Aim of the task: Give again, word for word, each line below starting at the one that contains "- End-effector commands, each" and ending at the one that contains "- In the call".

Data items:
┄┄┄┄┄┄
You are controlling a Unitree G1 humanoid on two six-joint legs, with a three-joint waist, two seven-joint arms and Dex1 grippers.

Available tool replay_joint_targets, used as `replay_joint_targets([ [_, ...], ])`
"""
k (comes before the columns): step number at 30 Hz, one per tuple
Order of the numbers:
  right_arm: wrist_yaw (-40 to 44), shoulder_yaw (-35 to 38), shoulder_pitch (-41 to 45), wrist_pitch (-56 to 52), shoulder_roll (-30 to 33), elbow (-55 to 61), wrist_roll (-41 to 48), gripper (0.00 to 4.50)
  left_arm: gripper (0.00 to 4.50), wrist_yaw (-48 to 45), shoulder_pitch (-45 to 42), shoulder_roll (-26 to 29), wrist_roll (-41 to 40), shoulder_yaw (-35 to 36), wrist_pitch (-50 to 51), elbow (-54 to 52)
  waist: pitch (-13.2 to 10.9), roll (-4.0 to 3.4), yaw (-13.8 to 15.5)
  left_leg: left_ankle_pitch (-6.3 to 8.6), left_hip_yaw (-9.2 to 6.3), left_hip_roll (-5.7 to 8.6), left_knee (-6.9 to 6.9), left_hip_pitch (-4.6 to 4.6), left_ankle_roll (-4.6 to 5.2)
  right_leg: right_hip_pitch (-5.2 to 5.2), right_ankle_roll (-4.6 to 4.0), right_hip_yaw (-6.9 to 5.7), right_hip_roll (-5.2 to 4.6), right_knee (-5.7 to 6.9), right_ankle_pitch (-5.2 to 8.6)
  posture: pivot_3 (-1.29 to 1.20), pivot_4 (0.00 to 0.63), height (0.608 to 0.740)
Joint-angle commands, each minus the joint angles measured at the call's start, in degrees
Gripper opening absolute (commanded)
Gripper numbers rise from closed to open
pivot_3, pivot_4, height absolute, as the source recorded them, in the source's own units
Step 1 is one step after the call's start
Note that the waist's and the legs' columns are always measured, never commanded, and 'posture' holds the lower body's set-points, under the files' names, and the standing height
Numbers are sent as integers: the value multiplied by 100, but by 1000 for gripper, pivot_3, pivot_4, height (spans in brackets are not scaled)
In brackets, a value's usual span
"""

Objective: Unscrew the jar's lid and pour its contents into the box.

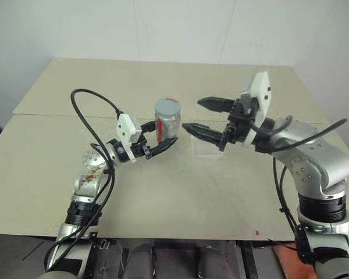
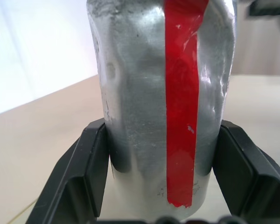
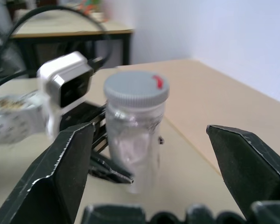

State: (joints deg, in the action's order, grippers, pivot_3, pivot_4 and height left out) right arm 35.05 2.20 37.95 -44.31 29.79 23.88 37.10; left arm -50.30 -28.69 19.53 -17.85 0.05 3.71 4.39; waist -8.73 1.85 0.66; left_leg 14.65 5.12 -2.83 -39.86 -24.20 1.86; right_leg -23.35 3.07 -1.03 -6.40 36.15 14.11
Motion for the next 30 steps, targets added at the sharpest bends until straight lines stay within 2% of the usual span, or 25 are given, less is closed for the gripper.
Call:
replay_joint_targets([
  [1, -643, 253, 207, -201, -166, 273, 15, 4452, 2854, 513, -25, -133, 334, -70, -223, -48, 0, 0, 0, 0, 2, 0, 0, 0, 0, 0, 0, -1, 0, 2, 0, 0, 150, 740],
  [4, -1140, 35, 426, -389, -459, 308, -108, 4452, 2854, 819, 20, -281, 487, -135, -192, -125, 0, 0, -16, -1, 8, 0, 1, 0, -1, -1, 0, 1, 0, 4, 0, 0, 150, 740],
  [9, -1507, -275, 709, -454, -764, 214, -376, 4452, 2854, 1162, 62, -425, 699, -237, -182, -193, 0, 0, -14, -1, 12, 0, 1, -1, -1, -2, 0, -1, 0, 5, 0, 0, 150, 740],
  [19, -1512, -705, 877, -347, -1105, -3, -679, 4452, 2854, 1200, 186, -374, 668, -286, -92, -445, 0, 0, -18, -1, 20, 0, 1, -2, -1, -2, 0, -4, 0, 5, 0, 0, 150, 740],
  [30, -1443, -836, 947, -285, -1351, -294, -952, 4452, 2854, 1169, 212, -340, 645, -296, -40, -552, 0, 0, -26, -1, 26, -1, 2, -3, -1, -2, 0, -6, 0, 5, 0, 0, 150, 740],
])
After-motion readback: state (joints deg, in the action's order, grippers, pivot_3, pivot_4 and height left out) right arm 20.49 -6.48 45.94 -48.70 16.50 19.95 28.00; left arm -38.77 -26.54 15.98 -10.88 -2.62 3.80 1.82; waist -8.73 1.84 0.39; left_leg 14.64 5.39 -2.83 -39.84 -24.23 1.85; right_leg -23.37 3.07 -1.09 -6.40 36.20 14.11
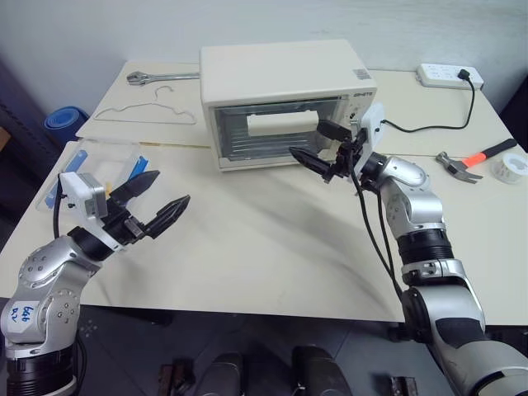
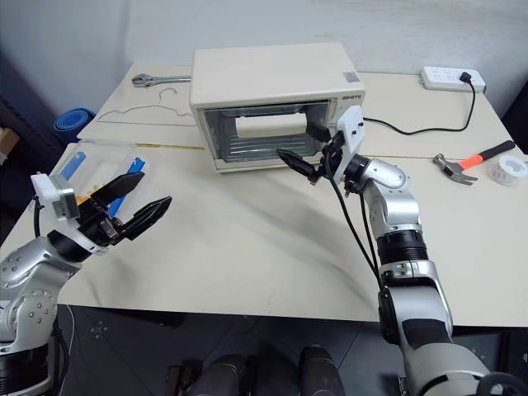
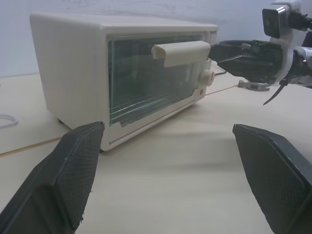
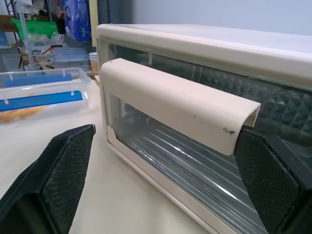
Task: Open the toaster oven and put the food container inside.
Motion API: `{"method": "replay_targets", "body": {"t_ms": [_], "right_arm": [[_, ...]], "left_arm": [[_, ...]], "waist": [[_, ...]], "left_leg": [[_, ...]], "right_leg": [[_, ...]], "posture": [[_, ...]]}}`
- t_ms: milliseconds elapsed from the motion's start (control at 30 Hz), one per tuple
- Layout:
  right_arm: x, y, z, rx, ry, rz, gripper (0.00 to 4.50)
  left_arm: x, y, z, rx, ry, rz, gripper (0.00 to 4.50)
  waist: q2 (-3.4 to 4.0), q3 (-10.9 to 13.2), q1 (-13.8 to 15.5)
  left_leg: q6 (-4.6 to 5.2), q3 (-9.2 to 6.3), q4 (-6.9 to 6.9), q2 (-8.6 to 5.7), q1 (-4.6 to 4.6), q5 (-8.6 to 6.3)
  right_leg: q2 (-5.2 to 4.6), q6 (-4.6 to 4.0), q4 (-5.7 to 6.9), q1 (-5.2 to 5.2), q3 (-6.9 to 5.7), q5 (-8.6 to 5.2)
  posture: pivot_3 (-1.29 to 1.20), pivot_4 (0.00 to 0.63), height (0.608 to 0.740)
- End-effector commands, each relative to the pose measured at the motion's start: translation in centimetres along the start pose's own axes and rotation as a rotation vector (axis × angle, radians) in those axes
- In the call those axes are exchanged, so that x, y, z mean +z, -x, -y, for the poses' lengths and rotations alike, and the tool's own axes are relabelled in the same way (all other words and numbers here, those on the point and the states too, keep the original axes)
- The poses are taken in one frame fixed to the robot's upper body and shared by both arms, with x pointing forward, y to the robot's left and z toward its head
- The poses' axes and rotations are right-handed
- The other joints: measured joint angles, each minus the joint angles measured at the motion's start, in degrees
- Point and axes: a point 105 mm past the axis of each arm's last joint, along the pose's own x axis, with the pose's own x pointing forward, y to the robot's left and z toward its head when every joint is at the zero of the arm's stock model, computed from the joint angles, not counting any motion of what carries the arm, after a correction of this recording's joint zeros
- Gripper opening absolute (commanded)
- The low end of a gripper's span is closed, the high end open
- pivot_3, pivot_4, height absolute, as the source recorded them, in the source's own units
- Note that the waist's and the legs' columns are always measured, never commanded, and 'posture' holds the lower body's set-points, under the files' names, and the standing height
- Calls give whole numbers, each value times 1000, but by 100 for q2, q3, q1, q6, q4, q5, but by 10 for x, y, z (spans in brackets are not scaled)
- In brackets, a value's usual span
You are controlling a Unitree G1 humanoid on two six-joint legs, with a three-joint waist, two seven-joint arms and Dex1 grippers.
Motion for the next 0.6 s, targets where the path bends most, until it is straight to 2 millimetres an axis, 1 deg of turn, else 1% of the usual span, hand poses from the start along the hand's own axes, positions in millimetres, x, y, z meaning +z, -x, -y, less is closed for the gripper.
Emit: {"method": "replay_targets", "body": {"t_ms": [33, 67, 133, 200, 300, 333, 400, 467, 533, 600], "right_arm": [[1, 12, -33, 180, 118, -6, 4477], [-2, 16, -37, 201, 132, -17, 4477], [-12, 24, -46, 245, 179, -56, 4500], [-21, 30, -50, 260, 204, -88, 4500], [-25, 31, -50, 253, 214, -94, 4500], [-26, 31, -50, 246, 217, -92, 4500], [-27, 32, -49, 231, 231, -92, 4500], [-29, 34, -48, 216, 248, -95, 4500], [-30, 37, -46, 200, 253, -100, 4500], [-31, 41, -46, 188, 262, -102, 4500]], "left_arm": [[9, -9, -1, 0, -26, 22, 4500], [10, -11, -3, 1, -23, 26, 4500], [14, -22, -13, 28, -7, 51, 4108], [18, -37, -24, 54, 22, 77, 3700], [18, -57, -36, 73, 36, 74, 2738], [16, -65, -39, 71, 36, 68, 2498], [12, -81, -42, 57, 36, 54, 1860], [7, -95, -42, 39, 32, 36, 1235], [1, -107, -38, 2, 25, 18, 602], [-7, -115, -35, -24, 6, -14, 31]], "waist": [[0, 0, 3], [0, 0, 4], [0, 1, -9], [0, 1, -12], [-2, 2, -22], [-2, 2, -18], [-2, 2, -13], [-3, 2, -9], [-3, 3, -8], [-3, 3, -12]], "left_leg": [[-1, -1, -2, 0, 0, -1], [-2, -3, -5, 0, 0, -2], [-2, 1, -5, 0, 1, -2], [-2, 4, 0, 0, 1, -2], [-6, 8, 5, 2, 2, -2], [-6, 8, 5, 0, 2, -2], [-8, 3, 5, -1, 2, -3], [-9, 2, 4, -2, 2, -4], [-9, 1, 4, -4, 1, -4], [-9, 1, 5, -4, 2, -4]], "right_leg": [[0, 0, 2, 0, 0, 0], [1, 0, 9, 0, -1, 0], [1, 0, 17, -2, 1, 0], [5, 0, 20, -4, 2, 0], [11, 0, 36, -11, 0, 0], [12, 0, 39, -17, -3, 0], [15, 0, 40, -19, -5, 0], [16, 0, 40, -21, -15, 0], [16, 0, 39, -23, -22, 0], [16, 0, 39, -23, -23, 0]], "posture": [[0, 150, 740], [0, 150, 740], [0, 150, 740], [0, 150, 740], [0, 150, 740], [0, 150, 740], [0, 150, 740], [0, 150, 740], [0, 150, 740], [0, 150, 740]]}}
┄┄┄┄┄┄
Solution for this problem:
- End-effector commands, each relative to the pose measured at the motion's start: translation in centimetres along the start pose's own axes and rotation as a rotation vector (axis × angle, radians) in those axes
- In the call those axes are exchanged, so that x, y, z mean +z, -x, -y, for the poses' lengths and rotations alike, and the tool's own axes are relabelled in the same way (all other words and numbers here, those on the point and the states too, keep the original axes)

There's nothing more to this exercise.